» **EXERCISE DETAILS**
Reproduce the entries that follow precisely, setting aside any images.
▬▬▬
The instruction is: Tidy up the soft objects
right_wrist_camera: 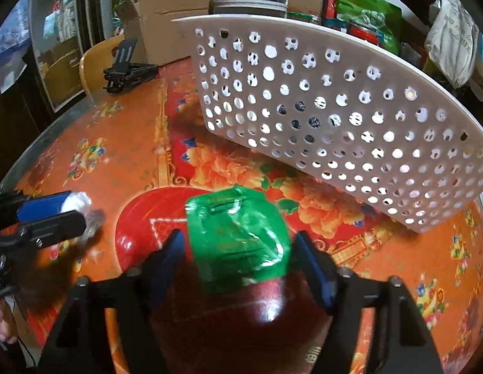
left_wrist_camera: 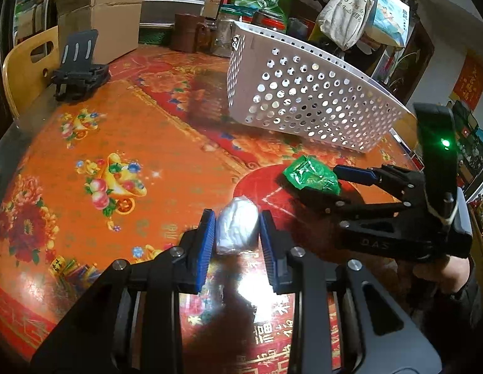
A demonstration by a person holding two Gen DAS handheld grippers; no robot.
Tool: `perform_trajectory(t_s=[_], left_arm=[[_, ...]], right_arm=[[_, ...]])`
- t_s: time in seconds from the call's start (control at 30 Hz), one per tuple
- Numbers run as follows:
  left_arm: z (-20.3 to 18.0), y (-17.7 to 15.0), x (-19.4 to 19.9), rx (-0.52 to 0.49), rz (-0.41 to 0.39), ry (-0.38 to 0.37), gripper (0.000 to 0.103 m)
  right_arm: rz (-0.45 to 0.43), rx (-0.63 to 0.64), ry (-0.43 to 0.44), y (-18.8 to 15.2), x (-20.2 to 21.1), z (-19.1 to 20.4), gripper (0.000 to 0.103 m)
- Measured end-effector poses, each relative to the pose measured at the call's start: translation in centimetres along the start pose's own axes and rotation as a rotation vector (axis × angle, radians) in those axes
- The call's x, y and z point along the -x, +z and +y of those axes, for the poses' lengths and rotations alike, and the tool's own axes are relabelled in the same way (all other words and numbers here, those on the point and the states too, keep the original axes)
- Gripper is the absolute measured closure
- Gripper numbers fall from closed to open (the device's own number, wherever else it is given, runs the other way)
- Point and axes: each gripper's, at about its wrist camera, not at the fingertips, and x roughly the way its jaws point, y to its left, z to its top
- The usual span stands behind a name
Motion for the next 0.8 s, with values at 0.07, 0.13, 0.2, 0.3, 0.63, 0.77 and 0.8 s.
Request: perform_trajectory(t_s=[0.07,0.13,0.2,0.3,0.63,0.77,0.8], left_arm=[[0.0,-0.1,-0.2,0.000,0.004,-0.006,0.076],[-0.2,-0.1,-0.3,-0.001,0.008,-0.013,0.076],[-0.3,-0.1,-0.3,-0.004,0.007,-0.018,0.076],[-0.5,-0.2,-0.1,-0.010,0.005,-0.023,0.076],[-1.0,-0.5,0.2,-0.019,0.004,-0.036,0.076],[-1.5,-0.5,0.3,-0.030,0.004,-0.040,0.076],[-1.7,-0.6,0.4,-0.036,0.003,-0.043,0.076]], right_arm=[[0.000,0.005,0.008,-0.4,0.3,-0.2,0.037],[0.000,0.009,0.014,-0.6,0.6,-0.3,0.039],[-0.001,0.010,0.015,-0.8,0.8,-0.4,0.041],[-0.008,0.018,0.012,-1.1,1.3,-0.3,0.051],[-0.032,0.042,0.030,-3.9,4.1,0.6,0.083],[-0.051,-0.013,0.056,-5.3,5.3,-0.2,0.083],[-0.064,-0.036,0.060,-5.8,5.9,-0.6,0.083]])
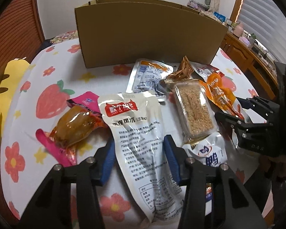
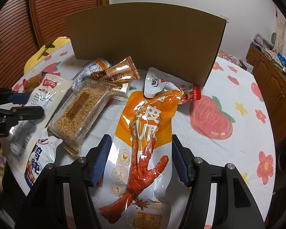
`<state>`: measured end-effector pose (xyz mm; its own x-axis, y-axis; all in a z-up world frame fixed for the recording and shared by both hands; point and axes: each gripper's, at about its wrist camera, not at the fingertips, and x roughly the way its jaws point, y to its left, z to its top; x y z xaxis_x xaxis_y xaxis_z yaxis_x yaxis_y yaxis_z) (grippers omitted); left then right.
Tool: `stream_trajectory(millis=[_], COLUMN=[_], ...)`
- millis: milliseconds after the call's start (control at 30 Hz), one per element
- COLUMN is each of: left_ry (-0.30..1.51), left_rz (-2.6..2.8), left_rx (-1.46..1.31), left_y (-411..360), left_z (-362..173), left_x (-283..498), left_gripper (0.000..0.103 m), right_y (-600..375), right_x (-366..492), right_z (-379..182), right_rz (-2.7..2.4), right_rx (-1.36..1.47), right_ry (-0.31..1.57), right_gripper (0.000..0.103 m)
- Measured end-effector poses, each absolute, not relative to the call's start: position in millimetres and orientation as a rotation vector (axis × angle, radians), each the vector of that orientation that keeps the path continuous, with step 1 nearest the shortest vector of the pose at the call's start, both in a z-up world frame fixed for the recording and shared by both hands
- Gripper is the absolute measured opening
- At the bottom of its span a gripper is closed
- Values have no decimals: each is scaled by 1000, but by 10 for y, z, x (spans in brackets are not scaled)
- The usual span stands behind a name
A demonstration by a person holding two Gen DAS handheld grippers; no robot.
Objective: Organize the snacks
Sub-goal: 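Close right gripper on orange chicken-feet bag while left gripper grasps white printed bag, then lift both held bags over the cardboard box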
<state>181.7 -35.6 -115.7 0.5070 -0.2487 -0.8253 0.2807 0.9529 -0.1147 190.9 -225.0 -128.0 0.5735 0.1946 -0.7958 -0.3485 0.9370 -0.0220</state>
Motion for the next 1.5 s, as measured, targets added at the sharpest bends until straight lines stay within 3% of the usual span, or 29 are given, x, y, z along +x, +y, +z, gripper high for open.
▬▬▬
» **REPLY TO THE EXERCISE**
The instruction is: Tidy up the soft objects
right_wrist_camera: 
left_wrist_camera: 
A demonstration by a person holding two Gen DAS handheld grippers; no robot.
Tool: `perform_trajectory(t_s=[_], left_arm=[[_, ...]], right_arm=[[_, ...]])`
- t_s: time in seconds from the call's start (control at 30 Hz), one per tuple
- Numbers run as follows:
  left_arm: z (-20.3 to 18.0), y (-17.7 to 15.0), x (-19.4 to 19.9), rx (-0.52 to 0.49), rz (-0.41 to 0.39), ry (-0.38 to 0.37), gripper (0.000 to 0.103 m)
  right_arm: rz (-0.45 to 0.43), rx (-0.63 to 0.64), ry (-0.43 to 0.44), y (-18.8 to 15.2), x (-20.2 to 21.1), z (-19.1 to 20.4), gripper (0.000 to 0.103 m)
- Measured end-effector poses, each relative to the pose measured at the call's start: translation in centimetres along the start pose's own axes and rotation as a rotation vector (axis × angle, radians) in those axes
- The call's x, y and z point along the -x, +z and +y of those axes, for the poses' lengths and rotations alike, and the tool's own axes are relabelled in the same way (all other words and numbers here, those on the point and the states too, keep the original axes)
- Gripper is the absolute measured closure
- Gripper numbers fall from closed to open (the device's own number, wherever else it is given, runs the other way)
- Point and axes: each gripper's, at about its wrist camera, not at the fingertips, and x roughly the way its jaws point, y to its left, z to its top
- The usual span stands behind a name
Motion for the next 0.8 s, with values at 0.07, 0.13, 0.2, 0.3, 0.63, 0.77 and 0.8 s.
Request: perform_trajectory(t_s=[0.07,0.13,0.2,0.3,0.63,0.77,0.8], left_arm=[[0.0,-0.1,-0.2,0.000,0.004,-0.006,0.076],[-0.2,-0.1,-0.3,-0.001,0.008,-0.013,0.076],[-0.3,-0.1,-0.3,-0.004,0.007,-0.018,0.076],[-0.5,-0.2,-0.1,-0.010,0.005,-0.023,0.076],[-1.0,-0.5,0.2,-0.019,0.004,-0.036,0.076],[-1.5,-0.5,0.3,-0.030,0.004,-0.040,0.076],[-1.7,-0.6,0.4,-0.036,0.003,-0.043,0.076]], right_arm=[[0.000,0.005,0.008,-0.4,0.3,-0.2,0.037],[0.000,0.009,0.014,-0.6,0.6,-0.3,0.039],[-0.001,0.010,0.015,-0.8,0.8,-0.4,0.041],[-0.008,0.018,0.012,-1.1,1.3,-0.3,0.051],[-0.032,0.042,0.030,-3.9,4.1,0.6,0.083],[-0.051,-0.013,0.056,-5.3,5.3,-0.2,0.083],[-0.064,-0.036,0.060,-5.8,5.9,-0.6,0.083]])
`<state>`: measured end-effector pose (xyz mm; its own x-axis, y-axis; all in a z-up world frame fixed for the recording and shared by both hands; point and axes: each gripper's, at about its wrist camera, not at the fingertips, and x roughly the way its jaws point, y to its left, z to its top; x y z xaxis_x xaxis_y xaxis_z yaxis_x yaxis_y yaxis_z) (grippers omitted); left then right.
Tool: `stream_trajectory(millis=[_], COLUMN=[_], ...)`
- millis: milliseconds after the call's start (control at 30 Hz), one per element
- COLUMN is each of: left_ry (-0.30..1.51), left_rz (-2.6..2.8), left_rx (-1.46..1.31), left_y (-411..360), left_z (-362..173), left_x (-283..498), left_gripper (0.000..0.103 m), right_y (-600..375), right_x (-366..492), right_z (-379..182), right_rz (-2.7..2.4), right_rx (-1.36..1.47), right_ry (-0.31..1.57), right_gripper (0.000..0.103 m)
- Measured end-effector poses, each absolute, not relative to the call's start: position in millimetres and orientation as a rotation vector (axis × angle, radians), each the vector of that orientation that keeps the path continuous, with step 1 nearest the shortest vector of the pose at the call's start, both in a z-up world frame fixed for the recording and shared by both hands
- Gripper is the absolute measured opening
- At the bottom of its span a gripper is closed
- Values have no decimals: each is scaled by 1000, but by 10 for y, z, x (spans in brackets are not scaled)
- The usual span stands behind a name
A demonstration by a person holding two Gen DAS handheld grippers; no robot.
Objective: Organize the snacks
Sub-goal: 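Close right gripper on orange chicken-feet bag while left gripper grasps white printed bag, then lift both held bags over the cardboard box
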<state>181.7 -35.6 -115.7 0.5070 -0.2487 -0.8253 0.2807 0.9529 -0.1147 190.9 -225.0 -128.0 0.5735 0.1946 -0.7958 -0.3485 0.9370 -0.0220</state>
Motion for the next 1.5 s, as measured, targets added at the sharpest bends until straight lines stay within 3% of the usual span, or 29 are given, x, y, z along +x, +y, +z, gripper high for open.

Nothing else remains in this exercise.